One of the biggest technology lawsuits filed in the US could find sensitive financial secrets seeing the light of day when trial starts soon following a formal filing in a San Francisco, California court Monday, of a case filed by Internet biggie Oracle against Internet giant Google.
Oracle, which acquired the Java programming language from Sun Microsystems, charged that Google’s Android operating system infringes intellectual property rights relating to Java, asking for $1 billion in compensation.
BBC News today quoted US District Court Judge William Alsup as saying that the trial of the lawsuit is a public event, and warned both companies that sensitive financial details of their operations will need disclosure.
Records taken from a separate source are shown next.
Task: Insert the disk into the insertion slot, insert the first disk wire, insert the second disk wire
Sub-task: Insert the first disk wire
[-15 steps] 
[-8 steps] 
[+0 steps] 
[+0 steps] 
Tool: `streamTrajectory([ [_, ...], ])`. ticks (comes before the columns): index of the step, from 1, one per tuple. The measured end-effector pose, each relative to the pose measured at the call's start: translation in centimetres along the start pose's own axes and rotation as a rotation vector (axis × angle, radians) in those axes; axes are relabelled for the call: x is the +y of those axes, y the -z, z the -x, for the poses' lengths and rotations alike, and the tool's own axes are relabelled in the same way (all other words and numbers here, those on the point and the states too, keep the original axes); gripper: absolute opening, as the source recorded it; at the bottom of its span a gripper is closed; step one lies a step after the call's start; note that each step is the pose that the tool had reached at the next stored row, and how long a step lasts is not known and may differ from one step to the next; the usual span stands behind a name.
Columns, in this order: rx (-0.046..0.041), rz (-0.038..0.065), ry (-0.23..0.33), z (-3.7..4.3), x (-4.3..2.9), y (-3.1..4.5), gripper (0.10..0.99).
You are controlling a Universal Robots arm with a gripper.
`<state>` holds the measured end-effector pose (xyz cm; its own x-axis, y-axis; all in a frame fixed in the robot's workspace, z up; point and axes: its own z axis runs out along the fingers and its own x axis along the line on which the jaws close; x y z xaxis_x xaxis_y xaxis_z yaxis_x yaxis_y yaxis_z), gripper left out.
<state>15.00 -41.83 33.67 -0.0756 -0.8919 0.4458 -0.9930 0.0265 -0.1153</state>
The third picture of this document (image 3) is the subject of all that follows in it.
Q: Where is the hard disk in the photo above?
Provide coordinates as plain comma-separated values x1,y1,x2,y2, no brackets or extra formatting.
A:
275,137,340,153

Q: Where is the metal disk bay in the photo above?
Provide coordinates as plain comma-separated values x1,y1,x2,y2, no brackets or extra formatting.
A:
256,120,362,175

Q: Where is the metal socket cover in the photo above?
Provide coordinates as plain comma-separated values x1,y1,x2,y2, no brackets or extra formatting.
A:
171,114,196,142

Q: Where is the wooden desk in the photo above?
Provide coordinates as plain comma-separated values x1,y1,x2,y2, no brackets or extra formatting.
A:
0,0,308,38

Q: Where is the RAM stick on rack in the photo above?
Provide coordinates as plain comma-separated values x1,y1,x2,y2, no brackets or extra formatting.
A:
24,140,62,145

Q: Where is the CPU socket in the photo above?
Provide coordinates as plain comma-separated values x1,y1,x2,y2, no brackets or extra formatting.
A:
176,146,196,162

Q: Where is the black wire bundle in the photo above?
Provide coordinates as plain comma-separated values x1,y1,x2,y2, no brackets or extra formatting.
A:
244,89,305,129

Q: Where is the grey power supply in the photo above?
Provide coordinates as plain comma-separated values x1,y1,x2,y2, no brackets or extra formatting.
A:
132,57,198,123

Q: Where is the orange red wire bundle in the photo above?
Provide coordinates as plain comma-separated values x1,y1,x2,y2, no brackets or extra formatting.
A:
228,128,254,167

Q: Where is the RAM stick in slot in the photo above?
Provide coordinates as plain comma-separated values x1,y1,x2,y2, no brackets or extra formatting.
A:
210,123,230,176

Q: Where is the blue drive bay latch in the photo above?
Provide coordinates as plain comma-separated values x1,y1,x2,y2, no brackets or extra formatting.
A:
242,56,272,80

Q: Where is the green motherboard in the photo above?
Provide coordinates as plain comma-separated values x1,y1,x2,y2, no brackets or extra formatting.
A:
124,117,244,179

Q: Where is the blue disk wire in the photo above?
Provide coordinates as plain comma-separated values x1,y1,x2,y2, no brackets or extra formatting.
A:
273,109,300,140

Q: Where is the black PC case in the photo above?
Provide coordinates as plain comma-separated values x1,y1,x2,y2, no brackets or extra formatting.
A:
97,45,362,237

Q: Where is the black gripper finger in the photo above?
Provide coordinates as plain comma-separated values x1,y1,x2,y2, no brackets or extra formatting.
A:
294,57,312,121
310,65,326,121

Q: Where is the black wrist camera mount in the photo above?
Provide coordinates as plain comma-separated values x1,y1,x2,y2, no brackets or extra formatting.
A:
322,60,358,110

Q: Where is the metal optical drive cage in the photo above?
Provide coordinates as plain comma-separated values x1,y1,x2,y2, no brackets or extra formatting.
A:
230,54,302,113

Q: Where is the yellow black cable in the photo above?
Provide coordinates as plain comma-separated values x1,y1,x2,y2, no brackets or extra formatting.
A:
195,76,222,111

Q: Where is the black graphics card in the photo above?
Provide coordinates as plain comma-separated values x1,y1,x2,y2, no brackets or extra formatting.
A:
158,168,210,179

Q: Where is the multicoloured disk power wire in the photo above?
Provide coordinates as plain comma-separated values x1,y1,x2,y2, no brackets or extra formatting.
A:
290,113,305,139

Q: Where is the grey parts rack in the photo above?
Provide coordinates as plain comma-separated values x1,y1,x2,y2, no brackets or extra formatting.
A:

In its filing Monday in San Francisco, Oracle said it expected its chief executive officer Larry Ellison to be among the first witnesses when the trial opens. It indicated that Google CEO Larry Page might also be among the first to take the stand in open court.
The Java programming language allows software to run across multiple computer platforms, allowing for versatile use of software that otherwise could run only on specific operating systems.
Oracle inherited the Java intellectual property rights when the company took over Java’s original developer, Sun Microsystems, three years ago.
Many business applications and other software, including games on PC, use Java.
In its filing, Oracle claims that Google, by using its intellectual property and then making available the Android OS for free, undermined Oracle’s potential of eventually licensing Java to mobile phone makers.
While Java is free for everyone, without the need for a license, the lawsuit focuses on Google’s alleged use of some 37 APIs or application programming interfaces that allow developers to write Java- compatible code.